- Henry Boltinoff's Stoker the Broker (April 12, 1975)
- Author(s): Henry Boltinoff
- Current status/schedule: Concluded gag panel
- Launch date: September 7, 1959
- End date: 1985
- Syndicate(s): Columbia Features (1960–?) The Washington Star Syndicate (?)
- Genre(s): Humor, finance

= Stoker the Broker =

American comic strip by Henry Boltinoff

Stoker the Broker is a cartoon gag panel by Henry Boltinoff which was distributed to newspapers from September 7, 1959, to 1985 by Columbia Features and the Washington Star Syndicate.

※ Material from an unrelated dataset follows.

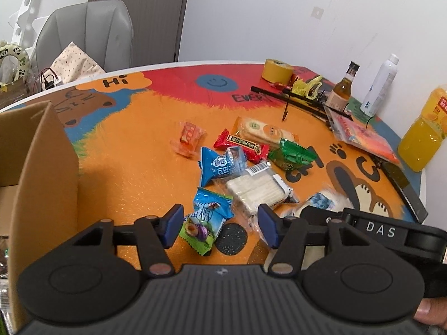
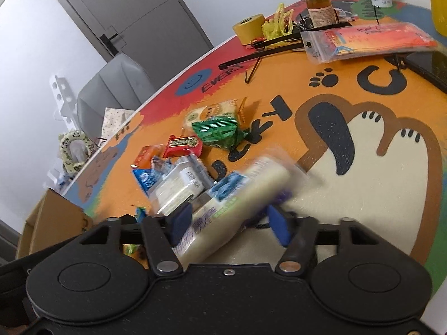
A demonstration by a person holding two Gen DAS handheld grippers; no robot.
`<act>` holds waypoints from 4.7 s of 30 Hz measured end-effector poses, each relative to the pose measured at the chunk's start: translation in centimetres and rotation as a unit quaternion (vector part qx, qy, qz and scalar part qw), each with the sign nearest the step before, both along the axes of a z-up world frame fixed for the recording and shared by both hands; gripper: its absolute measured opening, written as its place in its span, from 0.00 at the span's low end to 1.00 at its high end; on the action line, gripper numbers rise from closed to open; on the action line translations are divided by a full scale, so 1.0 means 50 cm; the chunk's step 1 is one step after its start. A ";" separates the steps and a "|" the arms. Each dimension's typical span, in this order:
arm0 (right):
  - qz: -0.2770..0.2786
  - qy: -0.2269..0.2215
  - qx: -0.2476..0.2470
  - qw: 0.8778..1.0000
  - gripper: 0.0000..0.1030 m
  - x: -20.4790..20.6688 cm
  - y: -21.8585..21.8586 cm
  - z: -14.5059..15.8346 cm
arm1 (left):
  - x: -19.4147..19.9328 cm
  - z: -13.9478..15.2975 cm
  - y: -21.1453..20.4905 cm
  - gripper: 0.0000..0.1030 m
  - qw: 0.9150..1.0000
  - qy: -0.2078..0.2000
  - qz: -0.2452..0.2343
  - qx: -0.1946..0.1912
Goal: Organize snacks
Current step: 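Grasp the white Runfu cake bar with the right gripper while the left gripper grasps a blue candy, then carry the Runfu cake bar and blue candy over the cardboard box with both grippers, then open both grippers to drop the snacks into the cardboard box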
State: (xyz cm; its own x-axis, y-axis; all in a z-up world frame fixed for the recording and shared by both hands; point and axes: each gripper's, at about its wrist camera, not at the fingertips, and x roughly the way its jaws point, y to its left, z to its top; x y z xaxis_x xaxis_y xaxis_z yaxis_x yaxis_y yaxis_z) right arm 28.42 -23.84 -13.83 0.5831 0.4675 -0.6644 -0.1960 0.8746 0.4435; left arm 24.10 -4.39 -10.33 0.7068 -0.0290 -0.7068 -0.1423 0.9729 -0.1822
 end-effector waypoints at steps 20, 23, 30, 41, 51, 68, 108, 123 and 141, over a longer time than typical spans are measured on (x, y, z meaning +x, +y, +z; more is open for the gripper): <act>0.023 -0.075 -0.109 0.991 0.70 -0.014 0.030 0.032 | 0.021 -0.056 -0.003 0.47 1.000 0.008 0.012 0.027; 0.028 -0.072 -0.132 0.988 0.66 -0.013 0.042 0.016 | 0.018 -0.057 -0.004 0.43 1.000 0.006 0.012 0.029; 0.035 -0.087 -0.150 0.984 0.32 -0.038 0.037 0.003 | -0.002 -0.048 -0.010 0.27 1.000 -0.003 0.007 0.024; 0.025 -0.100 -0.105 0.989 0.27 -0.111 0.003 0.031 | -0.091 0.011 -0.027 0.26 0.999 -0.042 0.002 0.008; 0.034 -0.131 -0.069 0.988 0.26 -0.160 0.016 0.091 | -0.171 0.094 -0.010 0.26 0.997 -0.079 0.010 0.009; 0.073 -0.161 -0.052 0.983 0.26 -0.240 0.112 0.150 | -0.268 0.176 0.091 0.26 0.991 -0.115 0.054 0.033; 0.160 -0.171 -0.027 0.972 0.26 -0.261 0.332 0.193 | -0.278 0.136 0.313 0.36 0.987 -0.070 0.137 0.046; 0.218 -0.158 0.009 0.963 0.39 -0.252 0.419 0.186 | -0.354 0.146 0.354 0.67 0.981 -0.075 0.180 0.020; 0.155 -0.152 -0.016 0.976 0.79 -0.255 0.263 0.176 | -0.330 0.142 0.279 0.92 0.985 -0.071 0.154 0.006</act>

==Characters and stories==
Working in a style somewhat similar to the cartoons of Hank Ketcham, the prolific Boltinoff drew his stockbroker Stoker as a swell-dressed, balding chap with a white mustache and a distinguished demeanor. He interacted with buyers, sellers and his wife. In one cartoon, Stoker was revealed to be a grandfather.

Designed with a narrow column width, the feature was formatted to fit on the financial pages of newspapers. Boltinoff sometimes used the same character in advertising cartoons.

==Awards==
In 1981, Boltinoff received the National Cartoonists Society's Newspaper Panel Cartoon Award for his work on the cartoon series.